(Records from a data source)
■ ■ ■ ■ ■

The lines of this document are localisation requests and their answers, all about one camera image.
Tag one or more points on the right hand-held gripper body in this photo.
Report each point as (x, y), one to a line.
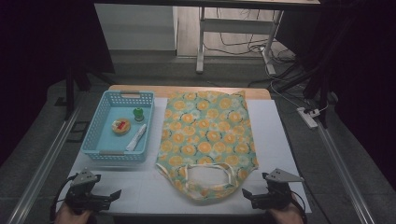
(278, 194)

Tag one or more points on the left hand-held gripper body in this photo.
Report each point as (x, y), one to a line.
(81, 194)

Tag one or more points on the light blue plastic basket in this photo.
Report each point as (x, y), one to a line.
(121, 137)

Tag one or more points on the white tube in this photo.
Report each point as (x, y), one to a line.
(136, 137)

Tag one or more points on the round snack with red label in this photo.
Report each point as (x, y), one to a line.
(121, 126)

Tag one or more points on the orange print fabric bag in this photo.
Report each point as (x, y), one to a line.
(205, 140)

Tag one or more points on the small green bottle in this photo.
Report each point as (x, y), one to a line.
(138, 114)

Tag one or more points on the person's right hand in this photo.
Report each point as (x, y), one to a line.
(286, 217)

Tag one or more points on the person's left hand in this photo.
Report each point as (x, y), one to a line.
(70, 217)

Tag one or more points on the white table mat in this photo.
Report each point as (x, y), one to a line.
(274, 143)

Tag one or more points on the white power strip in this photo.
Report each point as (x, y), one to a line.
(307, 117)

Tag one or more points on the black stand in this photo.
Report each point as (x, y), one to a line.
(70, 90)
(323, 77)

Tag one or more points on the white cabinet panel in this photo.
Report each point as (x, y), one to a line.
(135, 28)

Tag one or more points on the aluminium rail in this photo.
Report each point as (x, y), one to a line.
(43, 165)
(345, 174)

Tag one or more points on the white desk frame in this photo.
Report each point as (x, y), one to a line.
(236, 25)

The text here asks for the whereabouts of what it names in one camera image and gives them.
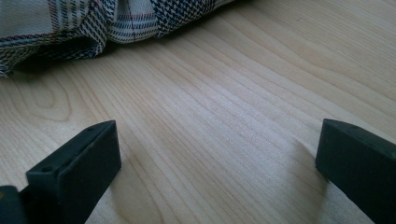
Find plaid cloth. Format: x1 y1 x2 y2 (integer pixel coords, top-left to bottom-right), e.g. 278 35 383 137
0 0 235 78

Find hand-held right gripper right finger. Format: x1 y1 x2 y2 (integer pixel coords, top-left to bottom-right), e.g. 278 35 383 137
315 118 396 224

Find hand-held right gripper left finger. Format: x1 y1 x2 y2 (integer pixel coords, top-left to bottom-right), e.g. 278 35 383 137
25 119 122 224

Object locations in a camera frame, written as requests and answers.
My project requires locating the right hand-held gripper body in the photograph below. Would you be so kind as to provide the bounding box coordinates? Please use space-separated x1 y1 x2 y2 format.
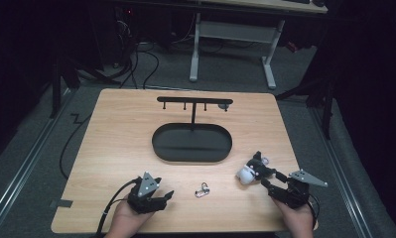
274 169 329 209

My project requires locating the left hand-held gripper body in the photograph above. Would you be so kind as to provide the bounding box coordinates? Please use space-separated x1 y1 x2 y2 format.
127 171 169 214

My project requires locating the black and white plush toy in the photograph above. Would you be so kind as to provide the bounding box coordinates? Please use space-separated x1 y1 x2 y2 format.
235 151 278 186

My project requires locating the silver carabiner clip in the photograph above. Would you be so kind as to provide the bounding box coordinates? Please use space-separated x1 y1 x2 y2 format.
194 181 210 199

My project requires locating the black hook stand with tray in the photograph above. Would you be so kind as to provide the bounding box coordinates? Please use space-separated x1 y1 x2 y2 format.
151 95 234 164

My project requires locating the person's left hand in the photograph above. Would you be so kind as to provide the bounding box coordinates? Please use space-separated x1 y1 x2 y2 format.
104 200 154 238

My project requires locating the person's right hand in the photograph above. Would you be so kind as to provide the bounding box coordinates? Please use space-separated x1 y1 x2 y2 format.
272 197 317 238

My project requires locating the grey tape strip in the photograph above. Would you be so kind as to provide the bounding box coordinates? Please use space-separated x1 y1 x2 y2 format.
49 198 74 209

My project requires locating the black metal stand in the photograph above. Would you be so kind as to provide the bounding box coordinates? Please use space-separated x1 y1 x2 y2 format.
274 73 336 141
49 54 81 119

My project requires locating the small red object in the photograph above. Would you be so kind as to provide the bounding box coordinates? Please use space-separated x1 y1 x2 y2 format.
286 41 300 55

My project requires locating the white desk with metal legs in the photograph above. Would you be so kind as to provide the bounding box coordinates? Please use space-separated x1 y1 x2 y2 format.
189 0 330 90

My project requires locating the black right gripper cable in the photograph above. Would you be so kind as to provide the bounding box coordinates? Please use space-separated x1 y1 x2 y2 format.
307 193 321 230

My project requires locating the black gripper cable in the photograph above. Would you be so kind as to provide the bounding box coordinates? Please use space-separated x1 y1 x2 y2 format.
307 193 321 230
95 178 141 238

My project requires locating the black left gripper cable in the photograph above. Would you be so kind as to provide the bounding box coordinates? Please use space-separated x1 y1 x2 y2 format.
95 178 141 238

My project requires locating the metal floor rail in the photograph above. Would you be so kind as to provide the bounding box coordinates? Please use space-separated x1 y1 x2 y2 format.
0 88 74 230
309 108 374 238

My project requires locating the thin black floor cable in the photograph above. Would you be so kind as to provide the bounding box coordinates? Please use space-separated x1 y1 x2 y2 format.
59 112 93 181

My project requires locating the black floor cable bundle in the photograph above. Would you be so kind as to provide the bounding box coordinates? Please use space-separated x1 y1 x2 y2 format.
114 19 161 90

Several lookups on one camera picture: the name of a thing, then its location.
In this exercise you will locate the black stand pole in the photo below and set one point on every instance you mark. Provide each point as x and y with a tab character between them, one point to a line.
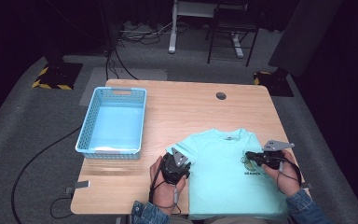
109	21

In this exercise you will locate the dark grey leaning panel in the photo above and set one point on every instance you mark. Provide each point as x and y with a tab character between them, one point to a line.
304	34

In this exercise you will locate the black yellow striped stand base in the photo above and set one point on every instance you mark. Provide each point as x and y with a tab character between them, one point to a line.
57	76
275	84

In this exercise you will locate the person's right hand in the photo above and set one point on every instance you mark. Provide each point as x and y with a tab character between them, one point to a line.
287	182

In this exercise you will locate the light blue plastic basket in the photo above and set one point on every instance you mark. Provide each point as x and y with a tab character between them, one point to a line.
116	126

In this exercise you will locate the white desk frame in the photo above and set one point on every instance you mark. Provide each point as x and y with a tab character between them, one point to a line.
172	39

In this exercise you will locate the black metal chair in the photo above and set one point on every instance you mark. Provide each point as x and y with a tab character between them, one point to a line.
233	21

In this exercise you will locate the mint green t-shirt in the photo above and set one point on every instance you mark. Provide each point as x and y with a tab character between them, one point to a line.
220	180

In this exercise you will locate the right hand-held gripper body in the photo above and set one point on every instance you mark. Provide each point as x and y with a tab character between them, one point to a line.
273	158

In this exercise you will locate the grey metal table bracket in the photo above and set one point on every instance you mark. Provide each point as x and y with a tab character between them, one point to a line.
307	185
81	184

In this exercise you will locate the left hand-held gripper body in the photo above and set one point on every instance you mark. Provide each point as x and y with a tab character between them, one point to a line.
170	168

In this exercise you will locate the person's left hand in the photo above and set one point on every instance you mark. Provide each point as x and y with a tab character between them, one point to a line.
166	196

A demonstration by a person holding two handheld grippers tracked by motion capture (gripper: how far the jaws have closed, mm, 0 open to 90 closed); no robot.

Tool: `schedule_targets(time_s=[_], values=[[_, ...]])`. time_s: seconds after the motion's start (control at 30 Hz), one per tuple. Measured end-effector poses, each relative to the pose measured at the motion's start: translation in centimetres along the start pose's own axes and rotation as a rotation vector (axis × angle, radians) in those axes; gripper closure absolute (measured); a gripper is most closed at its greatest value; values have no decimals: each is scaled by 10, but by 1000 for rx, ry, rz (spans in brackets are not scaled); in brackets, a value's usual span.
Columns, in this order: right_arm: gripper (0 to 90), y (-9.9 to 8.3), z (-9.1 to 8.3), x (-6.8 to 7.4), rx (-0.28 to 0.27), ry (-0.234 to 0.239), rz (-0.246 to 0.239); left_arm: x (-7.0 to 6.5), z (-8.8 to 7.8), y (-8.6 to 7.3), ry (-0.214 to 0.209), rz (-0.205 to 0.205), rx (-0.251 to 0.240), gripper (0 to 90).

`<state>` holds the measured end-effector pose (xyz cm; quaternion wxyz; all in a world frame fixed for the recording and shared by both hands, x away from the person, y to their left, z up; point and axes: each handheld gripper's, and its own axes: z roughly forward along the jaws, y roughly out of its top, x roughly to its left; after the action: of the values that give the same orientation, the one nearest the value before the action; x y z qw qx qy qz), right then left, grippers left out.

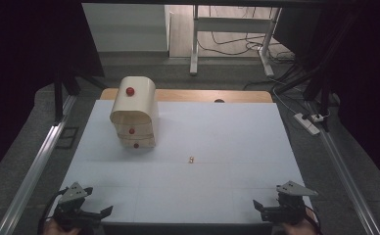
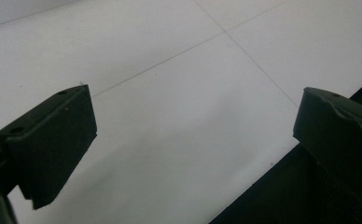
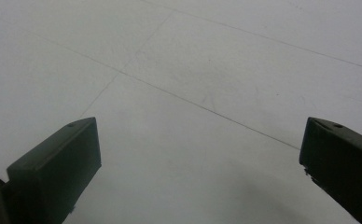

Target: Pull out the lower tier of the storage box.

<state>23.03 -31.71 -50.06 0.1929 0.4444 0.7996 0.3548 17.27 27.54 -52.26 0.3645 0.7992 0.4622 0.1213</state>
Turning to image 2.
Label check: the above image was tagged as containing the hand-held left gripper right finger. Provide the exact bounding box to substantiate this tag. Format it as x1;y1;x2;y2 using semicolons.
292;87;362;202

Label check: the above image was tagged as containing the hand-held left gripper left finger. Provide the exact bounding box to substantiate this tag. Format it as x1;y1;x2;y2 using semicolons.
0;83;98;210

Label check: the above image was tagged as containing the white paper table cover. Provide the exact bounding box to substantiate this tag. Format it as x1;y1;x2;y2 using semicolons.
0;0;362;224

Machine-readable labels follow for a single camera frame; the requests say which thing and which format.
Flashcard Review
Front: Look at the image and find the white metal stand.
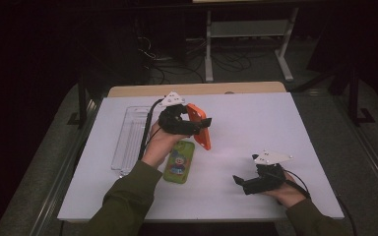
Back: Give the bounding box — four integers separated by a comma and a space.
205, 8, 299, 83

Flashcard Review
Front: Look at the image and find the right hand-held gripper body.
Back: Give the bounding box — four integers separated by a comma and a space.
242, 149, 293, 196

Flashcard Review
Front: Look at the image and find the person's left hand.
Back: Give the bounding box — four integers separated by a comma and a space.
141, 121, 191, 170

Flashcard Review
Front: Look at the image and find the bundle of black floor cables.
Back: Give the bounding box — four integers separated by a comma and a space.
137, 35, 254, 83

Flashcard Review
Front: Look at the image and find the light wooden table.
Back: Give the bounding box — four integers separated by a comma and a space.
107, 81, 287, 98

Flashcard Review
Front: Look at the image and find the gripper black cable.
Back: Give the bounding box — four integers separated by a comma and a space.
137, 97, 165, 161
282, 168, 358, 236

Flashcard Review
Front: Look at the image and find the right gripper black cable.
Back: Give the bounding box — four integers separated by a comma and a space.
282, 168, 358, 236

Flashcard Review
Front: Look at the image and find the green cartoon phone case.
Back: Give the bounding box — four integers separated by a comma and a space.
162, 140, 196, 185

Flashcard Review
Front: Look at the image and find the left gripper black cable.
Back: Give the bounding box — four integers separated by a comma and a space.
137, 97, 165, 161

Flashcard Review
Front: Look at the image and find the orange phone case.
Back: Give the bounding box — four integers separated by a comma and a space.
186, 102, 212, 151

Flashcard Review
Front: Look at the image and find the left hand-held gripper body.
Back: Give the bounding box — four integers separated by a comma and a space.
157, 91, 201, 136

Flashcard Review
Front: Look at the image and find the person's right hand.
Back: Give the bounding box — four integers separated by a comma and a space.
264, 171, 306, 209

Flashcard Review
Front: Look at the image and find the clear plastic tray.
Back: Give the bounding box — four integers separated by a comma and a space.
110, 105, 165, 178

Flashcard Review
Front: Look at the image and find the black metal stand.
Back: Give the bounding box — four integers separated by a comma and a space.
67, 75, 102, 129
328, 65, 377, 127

■ ■ ■ ■ ■

» What you have to do: Set down exactly the lines of the data above, beginning with the line that has "Tag one or more points on the small" and ending with the line that has "Tag one or more points on the person's left", and no others.

» Result below:
Tag one or more points on the small green bottle in this photo.
Report each point as (x, y), one to a line.
(138, 114)

Tag one or more points on the person's right hand in this photo.
Report each point as (x, y), one to a line.
(286, 217)

Tag one or more points on the person's left hand in this photo.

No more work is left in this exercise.